One of the fastest growing books of business for Canadian banks is starting to show signs of slowing.
Commercial lending, the business driven by borrowing from small-to-mid-sized companies, exhibited extremely encouraging growth over the past few years, with annual expansion rates often in the low double digits. Even as personal lending started to cool, commercial borrowing stayed hot.
Lately, though, there have been indications that the market is starting to shift into a lower gear.
Based on the market share numbers that Toronto-Dominion Bank sees, we "would say that growth in business lending in Canada is starting to slow down," Tim Hockey, the bank's head of personal and commercial borrowing said on a conference call last week. Growth is "starting to get in the high singles as opposed to low double-digit."

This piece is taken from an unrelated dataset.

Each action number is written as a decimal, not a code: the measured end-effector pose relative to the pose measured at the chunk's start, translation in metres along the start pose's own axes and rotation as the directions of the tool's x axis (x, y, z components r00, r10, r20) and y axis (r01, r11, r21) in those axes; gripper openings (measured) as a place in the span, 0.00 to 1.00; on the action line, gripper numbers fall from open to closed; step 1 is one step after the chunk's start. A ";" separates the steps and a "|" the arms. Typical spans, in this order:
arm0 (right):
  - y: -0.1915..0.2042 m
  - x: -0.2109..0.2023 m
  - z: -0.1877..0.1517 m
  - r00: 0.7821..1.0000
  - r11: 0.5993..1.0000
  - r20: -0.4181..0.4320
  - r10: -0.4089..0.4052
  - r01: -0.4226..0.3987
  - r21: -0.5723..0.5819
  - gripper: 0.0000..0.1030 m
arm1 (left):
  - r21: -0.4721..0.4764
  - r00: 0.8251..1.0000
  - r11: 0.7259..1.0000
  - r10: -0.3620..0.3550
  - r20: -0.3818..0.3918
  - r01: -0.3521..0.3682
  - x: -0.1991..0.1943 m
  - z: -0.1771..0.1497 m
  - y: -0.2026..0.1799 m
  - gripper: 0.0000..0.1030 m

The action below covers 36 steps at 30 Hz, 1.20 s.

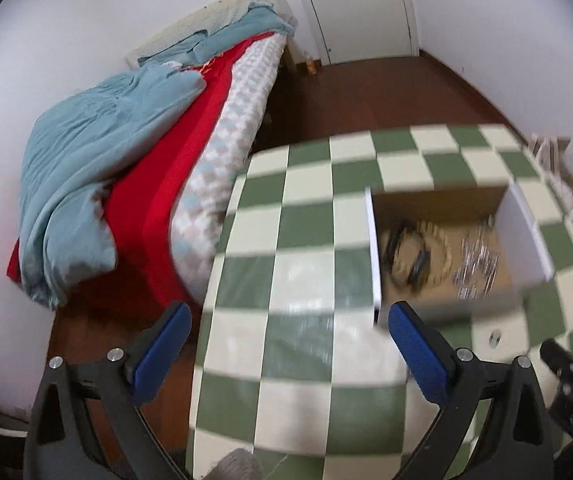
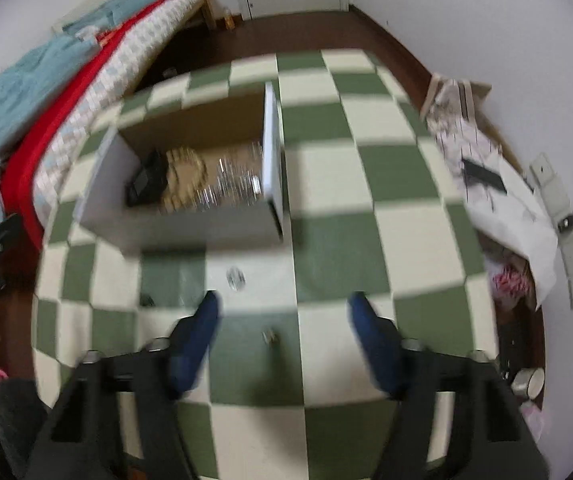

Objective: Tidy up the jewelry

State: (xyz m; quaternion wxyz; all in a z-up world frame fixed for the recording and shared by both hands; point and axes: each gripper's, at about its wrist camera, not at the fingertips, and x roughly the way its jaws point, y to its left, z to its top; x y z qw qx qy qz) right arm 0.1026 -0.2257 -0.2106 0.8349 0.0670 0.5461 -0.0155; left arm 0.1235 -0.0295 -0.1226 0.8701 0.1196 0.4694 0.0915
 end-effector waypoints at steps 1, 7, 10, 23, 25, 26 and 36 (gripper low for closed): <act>-0.001 0.007 -0.006 1.000 1.000 -0.006 -0.001 0.001 0.004 0.62 | 0.014 1.000 1.000 0.010 -0.008 -0.010 0.003 -0.007 -0.004 0.98; 0.006 0.037 -0.032 1.000 1.000 -0.008 -0.007 0.007 -0.007 0.52 | 0.085 0.995 0.995 0.058 -0.076 -0.052 0.032 -0.036 -0.028 0.98; 0.015 0.041 -0.036 0.999 0.998 0.019 -0.038 0.039 -0.050 0.42 | 0.110 0.993 0.991 0.082 -0.086 -0.072 0.041 -0.041 -0.038 0.98; 0.000 0.036 -0.035 0.998 0.999 0.050 -0.042 0.043 -0.018 0.09 | 0.169 0.993 0.985 0.060 -0.103 -0.042 0.048 -0.048 -0.069 0.98; -0.006 0.034 -0.034 0.998 0.999 0.053 -0.041 0.041 -0.001 0.09 | 0.177 0.993 0.984 0.042 -0.109 -0.022 0.047 -0.050 -0.074 0.98; -0.009 0.034 -0.033 0.998 0.999 0.054 -0.040 0.040 0.008 0.09 | 0.184 0.993 0.983 0.035 -0.115 -0.013 0.048 -0.050 -0.077 0.98; -0.022 0.031 -0.029 0.997 0.998 0.061 -0.042 0.039 0.053 0.09 | 0.233 0.982 0.965 -0.079 -0.172 0.118 0.051 -0.057 -0.110 0.53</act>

And of the existing growth, a good chunk is still tied to real estate. When asked what areas of business lending are hot, TD chief executive officer Ed Clark said: "I would love to be able to answer that 100 per cent of the business growth in loans in Canada [comes from] all productive investments in non-real estate sector. I don't think that would be an accurate description."
Royal Bank of Canada CEO Gord Nixon struck a similar tone during the bank's quarterly conference call – though he sounded a little more upbeat. The environment for business and commercial lending remains "pretty good," he said, adding that RBC's still experiencing "moderately positive growth. "It's not spectacular, but the base feels pretty strong in the United States, and even in Canada."

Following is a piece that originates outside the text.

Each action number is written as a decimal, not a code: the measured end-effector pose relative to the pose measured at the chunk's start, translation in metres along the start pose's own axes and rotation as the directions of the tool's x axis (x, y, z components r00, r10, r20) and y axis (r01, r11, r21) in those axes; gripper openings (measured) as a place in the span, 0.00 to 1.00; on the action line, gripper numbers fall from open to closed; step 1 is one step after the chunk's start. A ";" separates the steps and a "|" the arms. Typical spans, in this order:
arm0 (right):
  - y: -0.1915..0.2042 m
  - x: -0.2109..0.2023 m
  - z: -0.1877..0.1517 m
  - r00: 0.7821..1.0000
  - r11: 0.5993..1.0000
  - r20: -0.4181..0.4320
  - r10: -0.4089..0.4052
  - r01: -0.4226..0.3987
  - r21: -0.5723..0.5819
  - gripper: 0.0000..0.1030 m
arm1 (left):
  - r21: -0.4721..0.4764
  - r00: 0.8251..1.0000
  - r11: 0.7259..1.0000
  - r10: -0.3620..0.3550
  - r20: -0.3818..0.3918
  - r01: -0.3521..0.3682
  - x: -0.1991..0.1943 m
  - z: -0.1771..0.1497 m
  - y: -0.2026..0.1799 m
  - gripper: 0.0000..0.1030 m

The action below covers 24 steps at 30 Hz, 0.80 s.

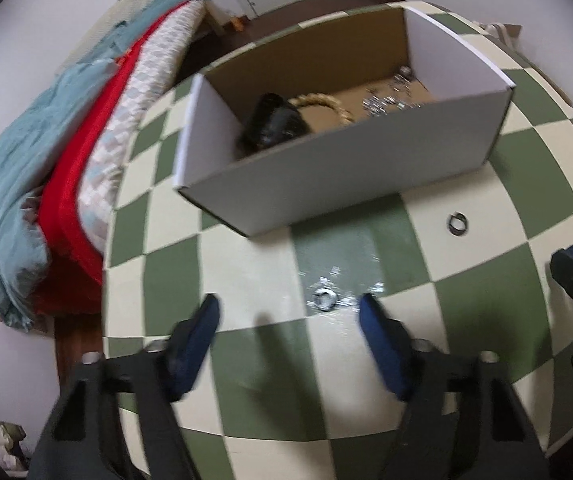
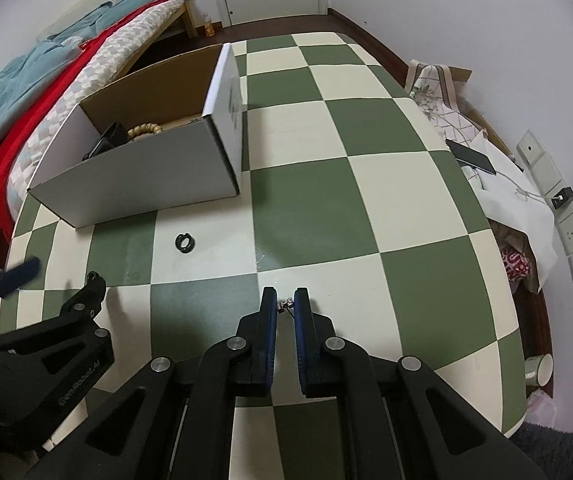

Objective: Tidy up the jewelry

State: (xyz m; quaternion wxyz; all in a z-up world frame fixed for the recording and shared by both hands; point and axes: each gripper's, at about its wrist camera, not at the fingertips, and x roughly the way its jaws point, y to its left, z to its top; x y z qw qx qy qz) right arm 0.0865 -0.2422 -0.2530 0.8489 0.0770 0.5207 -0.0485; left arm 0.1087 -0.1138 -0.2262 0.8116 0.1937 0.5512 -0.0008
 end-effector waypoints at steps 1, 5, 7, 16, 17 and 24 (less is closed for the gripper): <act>-0.001 0.000 0.000 1.000 1.000 -0.001 0.000 0.000 0.002 0.09 | 0.005 1.000 1.000 -0.014 -0.011 0.014 0.002 0.000 -0.003 0.40; -0.004 0.000 0.001 1.000 1.000 0.001 -0.001 0.001 0.011 0.09 | 0.009 0.999 0.999 -0.048 -0.013 0.048 0.002 0.001 -0.007 0.16; -0.005 -0.001 0.001 1.000 1.000 0.001 0.000 0.000 0.014 0.09 | 0.008 0.998 0.998 -0.061 -0.022 0.062 0.003 0.001 -0.009 0.07; -0.008 -0.013 0.005 0.999 0.999 0.027 0.017 -0.018 0.030 0.09 | -0.016 0.996 0.996 -0.084 0.001 0.084 -0.002 0.001 -0.004 0.02; -0.008 -0.015 0.006 0.999 0.999 0.032 0.021 -0.022 0.033 0.09 | -0.020 0.996 0.996 -0.086 0.005 0.086 -0.004 0.001 -0.003 0.02; -0.006 -0.038 0.014 0.995 0.997 0.079 0.063 -0.067 0.046 0.09 | -0.057 0.993 0.993 -0.105 0.049 0.108 -0.029 0.001 0.018 0.02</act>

When assessing annual growth rates, the figures look rather compelling, with RBC's year-over-year growth in business lending up 10 per cent, and Bank of Montreal's up 11 per cent. However, quarter-over-quarter, RBC's business lending book was relatively flat, and BMO's climbed 2 per cent higher.
To Mr. Nixon's point, it appears that any stellar business lending growth is bound to come from the United States, where the economy is starting to kick into high gear. Canada's economic growth, by contrast, just doesn't look as promising. This quarter TD, BMO and RBC all talked about the encouraging prospects for commercial lending growth south of the border.